During a talk Friday at Brooklyn Law School, Sotomayor didn't mention the nomination of Judge Merrick Garland, who is highly respected but wouldn't add racial, religious, or educational diversity to the high court. But Sotomayor, the court's first Latina justice, said "it is important that we have greater diversity on the Supreme Court" and in the legal profession.
"I, for one, do think there is a disadvantage from having (five) Catholics, three Jews, everyone from an Ivy League school," several justices from New York City and no one who practiced criminal defense law outside white-collar settings, Sotomayor told the law school audience.
Sotomayor and some of her colleagues have said before that the high court could benefit from more diversity, but her remarks Friday come in the fraught context of a nomination in unusual limbo.
Since conservative Justice Antonin Scalia's January death left Democratic President Barack Obama with the chance to fill a seat that could shift the court's ideological balance, Senate Republicans have said they will not consider confirming anyone named before the November presidential election.
Some liberal groups hoped Obama, who had previously tapped Sotomayor and Justice Elena Kagan, would nominate another woman or minority. Instead, he tapped Merrick Garland, the chief judge of the U.S. Court of Appeals for the District of Columbia Circuit.

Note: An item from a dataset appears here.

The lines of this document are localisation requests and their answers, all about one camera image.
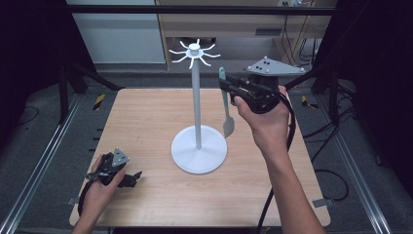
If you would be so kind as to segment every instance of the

Garland, 63, is a white, Jewish former prosecutor with an Ivy League background and a career in the capital — and a centrist reputation the White House may have hoped would put pressure on Republicans to consider him.
Sotomayor didn't mention Garland or touch on the nomination. But in answer to diversity-related questions submitted by Brooklyn Law students, she said she felt that varied backgrounds help justices "educate each other to be better listeners and better thinkers because we understand things from experience."
She recounted a 2009 oral argument in which Justice Ruth Bader Ginsburg suggested that her then all-male colleagues had wrongly equated a strip-search of a middle-school girl to changing for gym class in a locker room because they had "never been a 13-year-old girl." The court ultimately ruled, 8-1, that the search was unconstitutional.
Sotomayor stressed that decisions depend on the law, not personal viewpoints or experiences.
"But a different perspective can permit you to more fully understand the arguments that are before you and help you articulate your position in a way that everyone will understand," she said.